Zimbabwe Allocosa Wolf Spider

Scientific classification
- Kingdom: Animalia
- Phylum: Arthropoda
- Subphylum: Chelicerata
- Class: Arachnida
- Order: Araneae
- Infraorder: Araneomorphae
- Family: Lycosidae
- Genus: Allocosa
- Species: A. umtalica
- Binomial name: Allocosa umtalica (Purcell, 1903)
- Synonyms: Lycosa umtalica Purcell, 1903 ; Trochosa umtalica Caporiacco, 1947 ;

= Allocosa umtalica =

- Authority: (Purcell, 1903)

Species of spider

Allocosa umtalica is a species of spider in the family Lycosidae.
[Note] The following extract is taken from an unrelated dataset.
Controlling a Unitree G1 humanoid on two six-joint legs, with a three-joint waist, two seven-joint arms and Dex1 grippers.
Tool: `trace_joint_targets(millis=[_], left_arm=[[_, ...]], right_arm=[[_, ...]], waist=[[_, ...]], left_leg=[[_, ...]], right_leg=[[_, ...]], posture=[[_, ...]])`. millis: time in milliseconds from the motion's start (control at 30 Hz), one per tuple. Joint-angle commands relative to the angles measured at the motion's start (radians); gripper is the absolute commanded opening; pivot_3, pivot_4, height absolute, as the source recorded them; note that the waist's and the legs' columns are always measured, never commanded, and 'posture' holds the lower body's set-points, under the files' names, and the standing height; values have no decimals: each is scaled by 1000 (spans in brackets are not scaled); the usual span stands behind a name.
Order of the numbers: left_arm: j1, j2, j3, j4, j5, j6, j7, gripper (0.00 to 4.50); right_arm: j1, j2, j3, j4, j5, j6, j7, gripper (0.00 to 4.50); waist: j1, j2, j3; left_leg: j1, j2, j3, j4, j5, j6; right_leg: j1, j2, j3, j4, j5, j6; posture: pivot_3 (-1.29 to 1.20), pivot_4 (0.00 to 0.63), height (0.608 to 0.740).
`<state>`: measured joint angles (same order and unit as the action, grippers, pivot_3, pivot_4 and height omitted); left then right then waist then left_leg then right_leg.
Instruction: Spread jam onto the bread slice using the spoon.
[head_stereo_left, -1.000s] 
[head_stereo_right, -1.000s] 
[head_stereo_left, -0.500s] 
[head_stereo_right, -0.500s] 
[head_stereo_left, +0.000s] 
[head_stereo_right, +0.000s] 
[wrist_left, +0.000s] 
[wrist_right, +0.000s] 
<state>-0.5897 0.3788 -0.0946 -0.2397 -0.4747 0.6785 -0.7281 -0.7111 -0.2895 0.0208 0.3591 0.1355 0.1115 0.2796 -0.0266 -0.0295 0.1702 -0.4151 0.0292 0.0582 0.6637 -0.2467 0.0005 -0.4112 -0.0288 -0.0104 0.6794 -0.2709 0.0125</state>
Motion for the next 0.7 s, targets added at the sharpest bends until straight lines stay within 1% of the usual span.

It is commonly known as the Zimbabwe Allocosa wolf spider.

==Distribution==
Allocosa umtalica is known from Tanzania, Eswatini, Zimbabwe, and South Africa.

In South Africa, it is recorded from Gauteng and Limpopo.

==Habitat and ecology==
The species is a free running ground dweller sampled from the Grassland and Savanna Biomes at altitudes ranging from 181 to 1486 m.

==Conservation==
Allocosa umtalica is listed as Least Concern by the South African National Biodiversity Institute due to its wide geographical range. The species is protected in Blouberg Nature Reserve and Lekgalameetse Nature Reserve.

==Taxonomy==
Allocosa umtalica was originally described by Purcell in 1903 from Zimbabwe. It was revised by Roewer in 1959 and is known from both sexes.